#### Work instruction:
Where the data below contains pictures, omit them; output the rest word for word.

╭──

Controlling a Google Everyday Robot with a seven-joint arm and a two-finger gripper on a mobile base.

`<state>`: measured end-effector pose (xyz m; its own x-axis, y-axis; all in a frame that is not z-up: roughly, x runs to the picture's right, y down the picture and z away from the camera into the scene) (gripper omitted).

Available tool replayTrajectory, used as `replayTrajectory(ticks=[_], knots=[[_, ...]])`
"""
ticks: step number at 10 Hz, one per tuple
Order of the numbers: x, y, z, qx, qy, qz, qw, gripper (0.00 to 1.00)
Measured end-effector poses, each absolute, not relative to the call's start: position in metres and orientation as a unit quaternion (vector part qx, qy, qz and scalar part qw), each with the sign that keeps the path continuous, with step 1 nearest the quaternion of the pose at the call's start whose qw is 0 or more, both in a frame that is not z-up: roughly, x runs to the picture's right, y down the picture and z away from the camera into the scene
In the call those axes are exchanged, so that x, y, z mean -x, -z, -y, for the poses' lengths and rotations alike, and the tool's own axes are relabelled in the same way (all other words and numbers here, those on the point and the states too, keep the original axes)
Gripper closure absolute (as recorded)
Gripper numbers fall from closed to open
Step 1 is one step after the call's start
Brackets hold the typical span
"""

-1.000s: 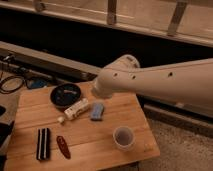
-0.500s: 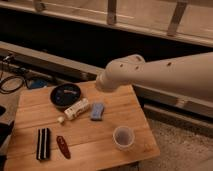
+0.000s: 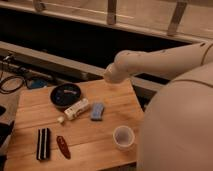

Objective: Move the arm in a circular motion

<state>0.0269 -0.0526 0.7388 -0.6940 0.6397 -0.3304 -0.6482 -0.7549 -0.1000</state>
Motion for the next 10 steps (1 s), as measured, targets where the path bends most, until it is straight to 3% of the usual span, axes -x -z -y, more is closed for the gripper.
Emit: replayTrajectory(ticks=[5, 10], knots=[[-0.133, -0.720, 0.012, 0.109, -0.954, -0.070, 0.271, 0.86], [-0.144, -0.706, 0.002, 0.146, -0.940, -0.058, 0.302, 0.86]])
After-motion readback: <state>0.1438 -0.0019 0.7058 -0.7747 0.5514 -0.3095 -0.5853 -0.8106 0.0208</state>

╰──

#### Solved problem:
Controlling a Google Everyday Robot with a seven-joint arm and a two-finger gripper on a mobile base.

`<state>`: measured end-effector pose (xyz m; its own x-axis, y-axis; all in a frame that is not z-up: roughly, x runs to the picture's right, y down the picture and z away from the camera into the scene) (gripper omitted).

Available tool replayTrajectory, used as `replayTrajectory(ticks=[_], knots=[[_, ...]])`
"""
ticks: step number at 10 Hz, one per tuple
Order of the numbers: x, y, z, qx, qy, qz, qw, gripper (0.00 to 1.00)
Measured end-effector poses, each absolute, not relative to the call's start: position in metres and orientation as a unit quaternion (vector part qx, qy, qz and scalar part qw), each with the sign that keeps the path continuous, with step 1 nearest the quaternion of the pose at the call's start whose qw is 0 or more, both in a frame that is not z-up: roughly, x runs to the picture's right, y down the picture and z away from the camera into the scene
In the call those axes are exchanged, so that x, y, z mean -x, -z, -y, for the poses' lengths and rotations alike, and the tool's own axes are relabelled in the same way (all other words and numbers here, those on the point and the states too, keep the original axes)
Gripper closure absolute (as recorded)
Gripper numbers fall from closed to open
Step 1 is one step after the call's start
Brackets hold the typical span
"""

-1.000s: 
-0.500s: 
+0.000s: 

Objective: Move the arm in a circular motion

<state>0.0269 -0.0526 0.7388 -0.6940 0.6397 -0.3304 -0.6482 -0.7549 -0.1000</state>
Motion for the next 10 steps (1 s), as measured, targets where the path bends most, until it is straight to 3% of the usual span, axes -x -z -y, more is closed for the gripper.
Emit: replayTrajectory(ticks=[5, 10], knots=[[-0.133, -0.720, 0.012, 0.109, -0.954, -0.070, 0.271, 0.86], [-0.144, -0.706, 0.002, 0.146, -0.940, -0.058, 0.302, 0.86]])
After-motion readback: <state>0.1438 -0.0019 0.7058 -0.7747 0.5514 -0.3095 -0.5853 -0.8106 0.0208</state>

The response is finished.